Your goal: Copy out the lines of the records below, and only those lines, from the one with "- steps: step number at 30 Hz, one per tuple" through the one with "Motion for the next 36", exactly as they appear.

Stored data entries
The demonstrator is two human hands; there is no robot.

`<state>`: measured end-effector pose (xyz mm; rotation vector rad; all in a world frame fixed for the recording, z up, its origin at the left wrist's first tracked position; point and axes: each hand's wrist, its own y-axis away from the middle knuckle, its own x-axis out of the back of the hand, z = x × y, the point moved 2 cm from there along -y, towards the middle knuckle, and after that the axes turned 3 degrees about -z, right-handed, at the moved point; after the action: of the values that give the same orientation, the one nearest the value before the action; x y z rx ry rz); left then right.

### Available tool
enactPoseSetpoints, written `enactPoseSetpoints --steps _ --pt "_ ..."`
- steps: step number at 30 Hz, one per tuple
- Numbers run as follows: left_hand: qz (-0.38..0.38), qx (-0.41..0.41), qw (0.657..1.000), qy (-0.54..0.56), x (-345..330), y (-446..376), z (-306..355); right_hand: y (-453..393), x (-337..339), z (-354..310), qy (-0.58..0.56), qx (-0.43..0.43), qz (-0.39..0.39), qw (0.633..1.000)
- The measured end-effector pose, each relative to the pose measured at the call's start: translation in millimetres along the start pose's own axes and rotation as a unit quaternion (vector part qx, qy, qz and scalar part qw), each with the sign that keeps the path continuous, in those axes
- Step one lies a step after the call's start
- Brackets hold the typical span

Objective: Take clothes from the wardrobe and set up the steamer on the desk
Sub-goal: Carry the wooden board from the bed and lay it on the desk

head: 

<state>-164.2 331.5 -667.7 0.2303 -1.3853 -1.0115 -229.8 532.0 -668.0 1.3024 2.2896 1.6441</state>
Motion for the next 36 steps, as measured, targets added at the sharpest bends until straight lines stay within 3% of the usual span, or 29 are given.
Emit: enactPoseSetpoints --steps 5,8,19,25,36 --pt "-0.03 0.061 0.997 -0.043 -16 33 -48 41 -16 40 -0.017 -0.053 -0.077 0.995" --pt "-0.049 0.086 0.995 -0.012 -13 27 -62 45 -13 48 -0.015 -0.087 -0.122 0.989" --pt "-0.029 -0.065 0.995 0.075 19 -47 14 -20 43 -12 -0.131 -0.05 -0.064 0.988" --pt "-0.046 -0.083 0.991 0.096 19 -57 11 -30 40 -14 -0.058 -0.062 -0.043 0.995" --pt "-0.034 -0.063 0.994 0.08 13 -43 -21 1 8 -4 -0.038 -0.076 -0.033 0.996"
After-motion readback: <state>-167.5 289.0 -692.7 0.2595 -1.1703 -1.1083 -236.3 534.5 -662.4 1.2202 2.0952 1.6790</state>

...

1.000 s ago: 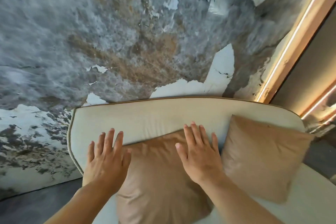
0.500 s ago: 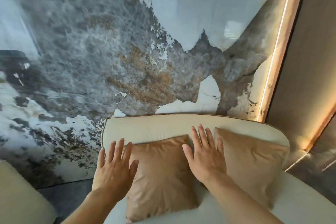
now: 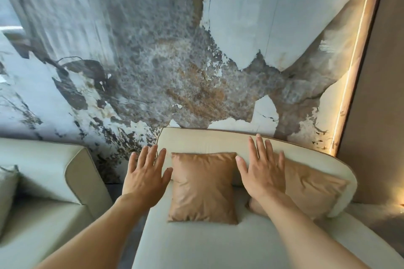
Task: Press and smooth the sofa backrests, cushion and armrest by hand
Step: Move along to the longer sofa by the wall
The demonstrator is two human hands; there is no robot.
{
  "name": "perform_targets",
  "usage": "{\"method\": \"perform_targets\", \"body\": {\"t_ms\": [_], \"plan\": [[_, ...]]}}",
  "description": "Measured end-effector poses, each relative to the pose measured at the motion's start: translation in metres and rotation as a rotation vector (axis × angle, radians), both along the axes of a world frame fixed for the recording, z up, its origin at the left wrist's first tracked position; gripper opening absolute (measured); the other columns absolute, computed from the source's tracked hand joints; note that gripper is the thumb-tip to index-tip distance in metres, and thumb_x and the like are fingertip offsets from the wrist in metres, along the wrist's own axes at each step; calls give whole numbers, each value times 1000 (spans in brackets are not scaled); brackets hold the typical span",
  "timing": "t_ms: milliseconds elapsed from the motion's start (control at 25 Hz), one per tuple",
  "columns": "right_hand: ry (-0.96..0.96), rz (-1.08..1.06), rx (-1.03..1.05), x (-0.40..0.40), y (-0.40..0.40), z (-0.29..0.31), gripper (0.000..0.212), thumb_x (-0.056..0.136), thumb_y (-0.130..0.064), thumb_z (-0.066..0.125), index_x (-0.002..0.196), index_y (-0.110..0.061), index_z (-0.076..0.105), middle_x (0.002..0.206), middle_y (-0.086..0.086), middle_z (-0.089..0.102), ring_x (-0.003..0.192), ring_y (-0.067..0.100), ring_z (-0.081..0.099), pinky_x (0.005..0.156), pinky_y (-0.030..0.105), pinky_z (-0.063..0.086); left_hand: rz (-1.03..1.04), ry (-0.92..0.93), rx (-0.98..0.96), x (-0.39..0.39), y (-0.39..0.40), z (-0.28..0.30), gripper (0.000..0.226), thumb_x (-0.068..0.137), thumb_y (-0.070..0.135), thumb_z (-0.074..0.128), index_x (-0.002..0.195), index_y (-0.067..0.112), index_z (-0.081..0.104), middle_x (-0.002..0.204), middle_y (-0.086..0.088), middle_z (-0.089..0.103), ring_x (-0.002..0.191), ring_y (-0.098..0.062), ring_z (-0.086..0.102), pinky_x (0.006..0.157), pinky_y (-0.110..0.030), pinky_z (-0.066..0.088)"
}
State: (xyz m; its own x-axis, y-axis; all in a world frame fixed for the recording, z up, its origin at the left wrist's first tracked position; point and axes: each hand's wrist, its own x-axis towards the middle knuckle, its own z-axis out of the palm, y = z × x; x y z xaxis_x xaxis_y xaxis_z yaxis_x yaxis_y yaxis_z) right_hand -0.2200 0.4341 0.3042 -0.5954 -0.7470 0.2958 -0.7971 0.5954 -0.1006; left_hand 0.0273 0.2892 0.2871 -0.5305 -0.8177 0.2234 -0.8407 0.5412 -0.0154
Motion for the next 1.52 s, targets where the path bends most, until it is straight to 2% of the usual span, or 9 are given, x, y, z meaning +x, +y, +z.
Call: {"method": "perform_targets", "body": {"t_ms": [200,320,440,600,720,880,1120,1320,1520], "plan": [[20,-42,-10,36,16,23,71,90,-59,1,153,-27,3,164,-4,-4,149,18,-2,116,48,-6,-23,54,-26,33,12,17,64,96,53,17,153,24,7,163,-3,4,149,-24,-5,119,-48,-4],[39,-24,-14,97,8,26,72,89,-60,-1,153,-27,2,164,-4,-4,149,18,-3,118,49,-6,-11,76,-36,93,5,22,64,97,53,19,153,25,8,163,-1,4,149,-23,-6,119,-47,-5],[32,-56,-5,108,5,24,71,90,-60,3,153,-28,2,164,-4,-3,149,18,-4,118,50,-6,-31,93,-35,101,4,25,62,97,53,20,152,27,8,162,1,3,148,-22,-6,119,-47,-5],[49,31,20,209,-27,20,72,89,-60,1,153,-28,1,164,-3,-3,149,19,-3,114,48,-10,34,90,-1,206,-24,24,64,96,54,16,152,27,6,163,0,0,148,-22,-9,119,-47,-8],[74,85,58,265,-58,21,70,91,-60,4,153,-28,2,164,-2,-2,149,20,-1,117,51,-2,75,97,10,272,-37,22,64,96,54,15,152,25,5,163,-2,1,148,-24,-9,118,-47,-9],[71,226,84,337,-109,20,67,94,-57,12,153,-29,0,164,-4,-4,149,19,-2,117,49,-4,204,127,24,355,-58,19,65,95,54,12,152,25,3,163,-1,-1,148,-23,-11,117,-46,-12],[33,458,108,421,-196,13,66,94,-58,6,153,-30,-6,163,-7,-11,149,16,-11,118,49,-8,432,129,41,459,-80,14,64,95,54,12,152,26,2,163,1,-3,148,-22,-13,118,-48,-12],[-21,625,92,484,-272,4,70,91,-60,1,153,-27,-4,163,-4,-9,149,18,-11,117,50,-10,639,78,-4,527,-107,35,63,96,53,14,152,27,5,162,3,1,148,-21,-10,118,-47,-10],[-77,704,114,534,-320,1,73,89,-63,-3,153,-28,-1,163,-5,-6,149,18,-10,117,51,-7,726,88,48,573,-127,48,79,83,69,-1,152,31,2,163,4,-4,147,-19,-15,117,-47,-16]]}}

Response to this task:
- steps: step number at 30 Hz, one per tuple
- Numbers run as follows: left_hand: qz (-0.38..0.38), qx (-0.41..0.41), qw (0.657..1.000), qy (-0.54..0.56), x (-345..330), y (-446..376), z (-306..355); right_hand: y (-453..393), x (-337..339), z (-354..310), qy (-0.58..0.56), qx (-0.43..0.43), qz (-0.39..0.39), qw (0.633..1.000)
- The measured end-effector pose, each relative to the pose measured at the call's start: translation in millimetres along the start pose's own axes and rotation as a unit quaternion (vector part qx, qy, qz and scalar part qw), each with the sign that keeps the path continuous, in those axes
- Step one lies a step after the call's start
- Brackets hold the typical span

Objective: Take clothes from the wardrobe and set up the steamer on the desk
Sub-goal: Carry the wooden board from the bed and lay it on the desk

head: 

<state>-164.2 331.5 -667.7 0.2303 -1.3853 -1.0115 -229.8 532.0 -668.0 1.3024 2.2896 1.6441</state>
Motion for the next 36 steps, as measured, targets added at the sharpest bends until straight lines stay within 3% of the usual span, or 29 are given.

No more output is required.